Hai perso soldi con una truffa su WhatsApp: esistono strumenti legali per recuperarli, ma serve agire con prove e querela.
Un messaggio da un numero sconosciuto, una richiesta urgente, un link che sembra sicuro: le truffe su WhatsApp si presentano così, rapide e chirurgiche. I truffatori si fanno passare per parenti, amici, operatori di banche o servizi noti. In pochi minuti, il denaro sparisce dal conto. Il problema nasce subito dopo: è possibile recuperare quei soldi? In Italia, la risposta è sì, ma non basta aspettare. Bisogna sapere come muoversi, cosa raccogliere, quando e a chi denunciare. Il rischio di non riuscire a rientrare in possesso delle somme truffate è alto, soprattutto se si lascia passare troppo tempo o se mancano le prove digitali.
Truffa via app di messaggistica: quando è reato e cosa serve per denunciarla
Nel nostro ordinamento, le truffe telematiche rientrano nell’articolo 640 del Codice Penale, che punisce chi, con raggiri o artifici, induce un altro soggetto a compiere atti che procurano un danno economico. Quando il truffatore usa identità false, messaggi di emergenza, link manipolati o numeri temporanei, la condotta viene aggravata dalla premeditazione e dall’uso di strumenti digitali. E ancora peggio se l’autore nasconde la sua identità tramite VPN, SIM anonime o profili non riconducibili a persone reali.
La truffa, però, non viene perseguita automaticamente: serve una querela. Va presentata entro tre mesi dal fatto, indicando con chiarezza chi ha subito il danno economico. Se, ad esempio, la vittima è un impiegato ma l’account da cui parte il pagamento è aziendale, sarà la società a dover denunciare. Una volta sporta querela, è possibile costituirsi parte civile e chiedere il risarcimento nel processo penale, anche se il truffatore resta ignoto. Questo permette almeno l’avvio delle indagini.

Truffa via app di messaggistica: quando è reato e cosa serve per denunciarla – computercityhw.it
Importante conservare ogni prova disponibile: chat, screenshot, numeri, dati bancari, messaggi vocali. Senza questi, il rischio è l’archiviazione. Le prove digitali sono considerate valide nei procedimenti, purché integre e non manipolate. È essenziale anche stabilire dove si è consumato il reato, perché da ciò dipende la competenza della Procura. Una ricarica Postepay si considera compiuta nel momento del pagamento, un bonifico nel momento dell’accredito al destinatario.
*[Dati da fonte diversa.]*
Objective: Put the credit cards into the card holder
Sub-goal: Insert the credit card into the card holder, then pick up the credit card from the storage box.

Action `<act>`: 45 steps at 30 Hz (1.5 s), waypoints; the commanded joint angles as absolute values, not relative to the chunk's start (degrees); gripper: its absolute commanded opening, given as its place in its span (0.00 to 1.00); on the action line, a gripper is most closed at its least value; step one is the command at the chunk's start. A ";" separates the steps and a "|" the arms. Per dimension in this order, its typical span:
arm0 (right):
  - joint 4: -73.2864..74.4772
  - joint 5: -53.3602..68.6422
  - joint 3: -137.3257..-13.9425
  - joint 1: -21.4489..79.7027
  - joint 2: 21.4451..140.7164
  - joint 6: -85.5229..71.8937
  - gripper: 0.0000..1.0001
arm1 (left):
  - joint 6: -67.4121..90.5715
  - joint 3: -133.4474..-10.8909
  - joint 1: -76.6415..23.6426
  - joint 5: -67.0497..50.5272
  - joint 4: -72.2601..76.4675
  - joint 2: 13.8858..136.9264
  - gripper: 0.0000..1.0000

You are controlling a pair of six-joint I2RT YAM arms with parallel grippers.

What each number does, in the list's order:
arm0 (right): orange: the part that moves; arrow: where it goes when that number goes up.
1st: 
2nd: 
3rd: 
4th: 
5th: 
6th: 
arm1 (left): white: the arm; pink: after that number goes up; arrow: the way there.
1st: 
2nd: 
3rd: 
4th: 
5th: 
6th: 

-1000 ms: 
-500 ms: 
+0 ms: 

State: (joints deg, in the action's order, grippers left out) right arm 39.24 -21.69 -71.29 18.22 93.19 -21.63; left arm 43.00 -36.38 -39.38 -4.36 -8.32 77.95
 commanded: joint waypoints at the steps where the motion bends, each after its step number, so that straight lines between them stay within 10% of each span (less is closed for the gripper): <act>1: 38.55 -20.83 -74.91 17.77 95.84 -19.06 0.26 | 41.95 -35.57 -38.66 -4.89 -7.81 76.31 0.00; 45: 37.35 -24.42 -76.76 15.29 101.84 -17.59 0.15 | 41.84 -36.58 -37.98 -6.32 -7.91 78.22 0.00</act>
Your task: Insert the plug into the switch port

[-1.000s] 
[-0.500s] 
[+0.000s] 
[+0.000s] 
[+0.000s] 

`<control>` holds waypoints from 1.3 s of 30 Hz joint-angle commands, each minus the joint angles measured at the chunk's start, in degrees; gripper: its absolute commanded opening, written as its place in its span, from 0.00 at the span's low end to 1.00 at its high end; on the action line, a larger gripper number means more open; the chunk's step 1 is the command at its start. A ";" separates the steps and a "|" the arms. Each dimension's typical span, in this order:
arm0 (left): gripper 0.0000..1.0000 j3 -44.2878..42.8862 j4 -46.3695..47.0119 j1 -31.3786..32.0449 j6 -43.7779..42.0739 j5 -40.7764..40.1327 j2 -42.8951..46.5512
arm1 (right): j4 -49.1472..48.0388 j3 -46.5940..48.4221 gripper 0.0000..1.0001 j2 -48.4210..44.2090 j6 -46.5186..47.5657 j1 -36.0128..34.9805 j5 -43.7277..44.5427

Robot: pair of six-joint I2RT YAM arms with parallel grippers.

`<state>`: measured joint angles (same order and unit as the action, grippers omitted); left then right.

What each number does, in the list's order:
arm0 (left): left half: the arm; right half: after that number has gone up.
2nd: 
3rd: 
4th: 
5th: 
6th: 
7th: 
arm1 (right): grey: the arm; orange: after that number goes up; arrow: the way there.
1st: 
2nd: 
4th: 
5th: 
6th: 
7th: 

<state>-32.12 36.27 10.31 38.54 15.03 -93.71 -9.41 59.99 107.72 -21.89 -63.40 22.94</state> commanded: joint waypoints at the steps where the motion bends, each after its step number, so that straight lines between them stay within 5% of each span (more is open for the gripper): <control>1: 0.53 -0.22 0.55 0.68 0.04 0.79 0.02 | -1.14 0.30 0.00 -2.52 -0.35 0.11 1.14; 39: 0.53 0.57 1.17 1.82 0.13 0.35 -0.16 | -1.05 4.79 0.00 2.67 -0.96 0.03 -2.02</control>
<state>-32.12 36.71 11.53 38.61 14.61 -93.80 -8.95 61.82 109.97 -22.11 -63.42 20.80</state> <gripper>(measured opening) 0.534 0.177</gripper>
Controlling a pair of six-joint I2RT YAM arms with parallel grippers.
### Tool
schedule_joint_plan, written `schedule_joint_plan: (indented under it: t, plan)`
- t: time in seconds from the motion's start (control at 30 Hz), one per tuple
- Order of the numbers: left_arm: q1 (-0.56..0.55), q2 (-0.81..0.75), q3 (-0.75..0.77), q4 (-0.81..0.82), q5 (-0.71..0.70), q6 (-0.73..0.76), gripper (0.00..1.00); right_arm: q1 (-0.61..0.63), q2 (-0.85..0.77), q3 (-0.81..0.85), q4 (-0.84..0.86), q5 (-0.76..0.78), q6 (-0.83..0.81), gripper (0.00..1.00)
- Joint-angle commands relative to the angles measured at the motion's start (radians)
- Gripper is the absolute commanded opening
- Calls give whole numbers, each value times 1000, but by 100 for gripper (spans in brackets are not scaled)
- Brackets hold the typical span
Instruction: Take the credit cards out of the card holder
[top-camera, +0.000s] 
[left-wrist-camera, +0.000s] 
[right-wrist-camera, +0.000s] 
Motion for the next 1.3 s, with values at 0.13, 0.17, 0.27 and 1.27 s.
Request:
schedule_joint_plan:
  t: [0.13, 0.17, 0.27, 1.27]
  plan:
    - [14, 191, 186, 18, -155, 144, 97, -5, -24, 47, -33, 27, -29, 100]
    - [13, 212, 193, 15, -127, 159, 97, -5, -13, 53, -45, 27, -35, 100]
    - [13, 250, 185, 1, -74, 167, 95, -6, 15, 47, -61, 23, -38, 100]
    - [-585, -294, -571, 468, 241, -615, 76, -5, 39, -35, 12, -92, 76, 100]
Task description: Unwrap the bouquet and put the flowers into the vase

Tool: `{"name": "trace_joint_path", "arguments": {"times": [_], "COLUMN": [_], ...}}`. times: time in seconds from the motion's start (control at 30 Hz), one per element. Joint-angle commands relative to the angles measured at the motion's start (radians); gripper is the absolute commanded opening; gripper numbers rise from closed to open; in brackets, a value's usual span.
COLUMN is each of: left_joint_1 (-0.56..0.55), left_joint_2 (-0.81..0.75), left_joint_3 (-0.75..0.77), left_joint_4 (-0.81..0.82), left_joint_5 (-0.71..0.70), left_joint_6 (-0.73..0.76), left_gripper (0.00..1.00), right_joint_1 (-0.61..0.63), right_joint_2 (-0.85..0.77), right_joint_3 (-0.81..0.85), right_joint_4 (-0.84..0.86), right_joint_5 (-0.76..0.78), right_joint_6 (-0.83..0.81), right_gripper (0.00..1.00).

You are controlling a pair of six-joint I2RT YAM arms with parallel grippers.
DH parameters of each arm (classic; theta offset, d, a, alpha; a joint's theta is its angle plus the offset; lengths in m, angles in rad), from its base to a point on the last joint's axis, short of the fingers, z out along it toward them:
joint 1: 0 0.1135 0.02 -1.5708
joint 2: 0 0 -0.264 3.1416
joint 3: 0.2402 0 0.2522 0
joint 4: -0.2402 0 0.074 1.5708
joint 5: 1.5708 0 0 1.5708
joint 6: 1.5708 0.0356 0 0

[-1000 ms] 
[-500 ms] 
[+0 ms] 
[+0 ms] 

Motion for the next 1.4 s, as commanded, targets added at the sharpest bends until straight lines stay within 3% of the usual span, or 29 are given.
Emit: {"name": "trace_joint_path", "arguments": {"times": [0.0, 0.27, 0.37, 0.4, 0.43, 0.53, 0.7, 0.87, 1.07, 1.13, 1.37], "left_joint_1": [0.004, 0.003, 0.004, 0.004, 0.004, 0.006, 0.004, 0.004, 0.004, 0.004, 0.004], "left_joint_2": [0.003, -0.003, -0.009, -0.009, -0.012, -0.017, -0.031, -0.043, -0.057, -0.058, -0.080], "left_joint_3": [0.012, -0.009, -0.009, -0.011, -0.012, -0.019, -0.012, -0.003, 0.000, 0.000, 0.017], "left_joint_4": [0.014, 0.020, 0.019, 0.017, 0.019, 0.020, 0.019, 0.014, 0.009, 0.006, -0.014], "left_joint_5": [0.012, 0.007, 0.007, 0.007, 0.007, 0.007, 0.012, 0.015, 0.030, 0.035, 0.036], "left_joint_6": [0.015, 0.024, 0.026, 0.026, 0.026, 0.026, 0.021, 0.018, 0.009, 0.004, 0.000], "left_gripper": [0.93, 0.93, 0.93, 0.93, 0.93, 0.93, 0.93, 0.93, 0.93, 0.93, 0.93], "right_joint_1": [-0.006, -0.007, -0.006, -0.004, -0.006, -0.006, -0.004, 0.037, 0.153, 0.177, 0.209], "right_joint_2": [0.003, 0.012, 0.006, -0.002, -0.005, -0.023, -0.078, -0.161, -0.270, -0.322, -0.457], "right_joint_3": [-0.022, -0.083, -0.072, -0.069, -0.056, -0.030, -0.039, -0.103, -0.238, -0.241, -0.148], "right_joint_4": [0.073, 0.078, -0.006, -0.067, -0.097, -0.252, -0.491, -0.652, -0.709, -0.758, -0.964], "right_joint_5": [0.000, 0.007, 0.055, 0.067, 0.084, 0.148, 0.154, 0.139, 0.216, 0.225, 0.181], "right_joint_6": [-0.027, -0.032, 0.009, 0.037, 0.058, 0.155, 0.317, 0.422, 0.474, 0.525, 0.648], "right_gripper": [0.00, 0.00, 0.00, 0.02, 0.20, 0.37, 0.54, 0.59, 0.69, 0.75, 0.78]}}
Il ruolo delle banche, le regole sui rimborsi e i casi di furto d’identità
Quando i soldi spariscono dal conto, non sempre la colpa è tutta della vittima. Esistono situazioni in cui la responsabilità ricade sul prestatore di servizi di pagamento. È il caso delle operazioni non autorizzate: clonazioni, furti di dati, phishing. Secondo il Decreto Legislativo 11/2010, se il titolare del conto non ha autorizzato l’operazione, la banca è obbligata a rimborsare immediatamente l’intera somma. A meno che non dimostri due condizioni.
Primo: che la transazione è avvenuta tramite autenticazione forte, con sistemi OTP o password temporanee. Secondo: che il cliente ha commesso colpa grave, ad esempio condividendo volontariamente codici riservati o cliccando su link manifestamente sospetti. Se manca anche solo uno di questi due elementi, il rimborso è dovuto per intero.
Nei casi borderline, in cui la banca ha mancato nei controlli antifrode e l’utente ha agito con leggerezza, può intervenire l’Arbitro Bancario Finanziario: l’ente può decidere un risarcimento parziale, anche del 50%, valutando il comportamento di entrambe le parti. Numerose sentenze hanno già confermato questo orientamento.
Quando il raggiro include furto di identità, come l’apertura di conti correnti a nome della vittima o l’uso non autorizzato di documenti personali, si configura anche una violazione del GDPR. In questi casi, oltre alla denuncia alla Procura, è possibile segnalare il fatto al Garante della Privacy, chiedendo un risarcimento per danno patrimoniale e morale. Anche in questo caso, servono documenti precisi, copie delle comunicazioni e conferme dell’avvenuta violazione.
Il tempo è un fattore decisivo. Agire nelle prime ore, raccogliere tutte le tracce digitali, rivolgersi a un avvocato esperto in diritto penale e bancario può fare la differenza tra un procedimento efficace e uno destinato a essere archiviato per mancanza di elementi.